About this task → In the listing below, write out exactly each line from the first through the one containing "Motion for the".
######
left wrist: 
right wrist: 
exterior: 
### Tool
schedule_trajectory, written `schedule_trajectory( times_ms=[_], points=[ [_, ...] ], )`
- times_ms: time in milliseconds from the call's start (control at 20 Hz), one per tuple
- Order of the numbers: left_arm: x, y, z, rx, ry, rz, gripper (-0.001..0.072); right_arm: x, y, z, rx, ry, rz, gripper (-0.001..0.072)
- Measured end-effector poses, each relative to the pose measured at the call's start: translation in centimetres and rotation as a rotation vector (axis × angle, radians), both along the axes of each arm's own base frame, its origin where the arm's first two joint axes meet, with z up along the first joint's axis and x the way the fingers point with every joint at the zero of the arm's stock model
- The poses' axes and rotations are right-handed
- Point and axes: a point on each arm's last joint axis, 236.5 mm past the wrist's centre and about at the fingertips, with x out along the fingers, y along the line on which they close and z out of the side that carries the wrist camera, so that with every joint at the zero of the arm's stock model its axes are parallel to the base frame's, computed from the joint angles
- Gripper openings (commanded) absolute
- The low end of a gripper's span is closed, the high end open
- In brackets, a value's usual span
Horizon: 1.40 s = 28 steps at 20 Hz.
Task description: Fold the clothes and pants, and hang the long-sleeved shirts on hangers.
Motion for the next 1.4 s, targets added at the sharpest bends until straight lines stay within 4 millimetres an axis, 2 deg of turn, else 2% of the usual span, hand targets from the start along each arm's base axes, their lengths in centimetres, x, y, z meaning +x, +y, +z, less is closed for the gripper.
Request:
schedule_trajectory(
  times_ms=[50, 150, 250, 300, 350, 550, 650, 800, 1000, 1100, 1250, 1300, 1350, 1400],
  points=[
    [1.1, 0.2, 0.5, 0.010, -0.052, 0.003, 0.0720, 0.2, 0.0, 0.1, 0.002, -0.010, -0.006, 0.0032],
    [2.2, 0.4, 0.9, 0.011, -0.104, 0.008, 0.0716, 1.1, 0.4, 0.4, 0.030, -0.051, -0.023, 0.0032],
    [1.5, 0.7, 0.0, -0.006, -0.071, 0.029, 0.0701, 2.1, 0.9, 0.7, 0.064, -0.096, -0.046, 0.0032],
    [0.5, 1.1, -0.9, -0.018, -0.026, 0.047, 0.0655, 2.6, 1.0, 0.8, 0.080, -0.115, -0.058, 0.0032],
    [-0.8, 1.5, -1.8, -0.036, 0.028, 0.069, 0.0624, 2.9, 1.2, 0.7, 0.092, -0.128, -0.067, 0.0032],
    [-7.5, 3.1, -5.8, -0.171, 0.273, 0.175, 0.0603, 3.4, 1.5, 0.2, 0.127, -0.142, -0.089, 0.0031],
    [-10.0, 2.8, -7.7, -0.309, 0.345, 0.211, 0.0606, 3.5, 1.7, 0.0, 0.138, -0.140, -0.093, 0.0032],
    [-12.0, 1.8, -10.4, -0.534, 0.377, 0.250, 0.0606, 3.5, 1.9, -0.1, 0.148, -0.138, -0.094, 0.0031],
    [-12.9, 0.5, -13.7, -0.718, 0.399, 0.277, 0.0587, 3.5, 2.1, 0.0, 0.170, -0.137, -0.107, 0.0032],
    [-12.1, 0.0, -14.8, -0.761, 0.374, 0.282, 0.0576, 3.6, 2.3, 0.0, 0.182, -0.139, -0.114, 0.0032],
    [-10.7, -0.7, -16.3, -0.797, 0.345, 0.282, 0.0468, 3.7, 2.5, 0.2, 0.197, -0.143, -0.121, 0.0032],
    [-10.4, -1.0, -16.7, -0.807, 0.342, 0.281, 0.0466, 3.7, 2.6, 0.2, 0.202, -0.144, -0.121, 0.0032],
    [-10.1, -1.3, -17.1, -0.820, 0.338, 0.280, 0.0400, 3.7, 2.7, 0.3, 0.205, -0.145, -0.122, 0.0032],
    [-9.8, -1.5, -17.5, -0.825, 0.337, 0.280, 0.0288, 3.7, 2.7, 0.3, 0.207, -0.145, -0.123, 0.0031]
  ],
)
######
Written reply →
left wrist: 
right wrist: 
exterior: 
### Tool
schedule_trajectory, written `schedule_trajectory( times_ms=[_], points=[ [_, ...] ], )`
- times_ms: time in milliseconds from the call's start (control at 20 Hz), one per tuple
- Order of the numbers: left_arm: x, y, z, rx, ry, rz, gripper (-0.001..0.072); right_arm: x, y, z, rx, ry, rz, gripper (-0.001..0.072)
- Measured end-effector poses, each relative to the pose measured at the call's start: translation in centimetres and rotation as a rotation vector (axis × angle, radians), both along the axes of each arm's own base frame, its origin where the arm's first two joint axes meet, with z up along the first joint's axis and x the way the fingers point with every joint at the zero of the arm's stock model
- The poses' axes and rotations are right-handed
- Point and axes: a point on each arm's last joint axis, 236.5 mm past the wrist's centre and about at the fingertips, with x out along the fingers, y along the line on which they close and z out of the side that carries the wrist camera, so that with every joint at the zero of the arm's stock model its axes are parallel to the base frame's, computed from the joint angles
- Gripper openings (commanded) absolute
- The low end of a gripper's span is closed, the high end open
- In brackets, a value's usual span
Horizon: 1.40 s = 28 steps at 20 Hz.
Task description: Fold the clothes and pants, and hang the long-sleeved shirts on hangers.
Motion for the next 1.4 s, targets added at the sharpest bends until straight lines stay within 4 millimetres an axis, 2 deg of turn, else 2% of the usual span, hand targets from the start along each arm's base axes, their lengths in centimetres, x, y, z meaning +x, +y, +z, less is closed for the gripper.

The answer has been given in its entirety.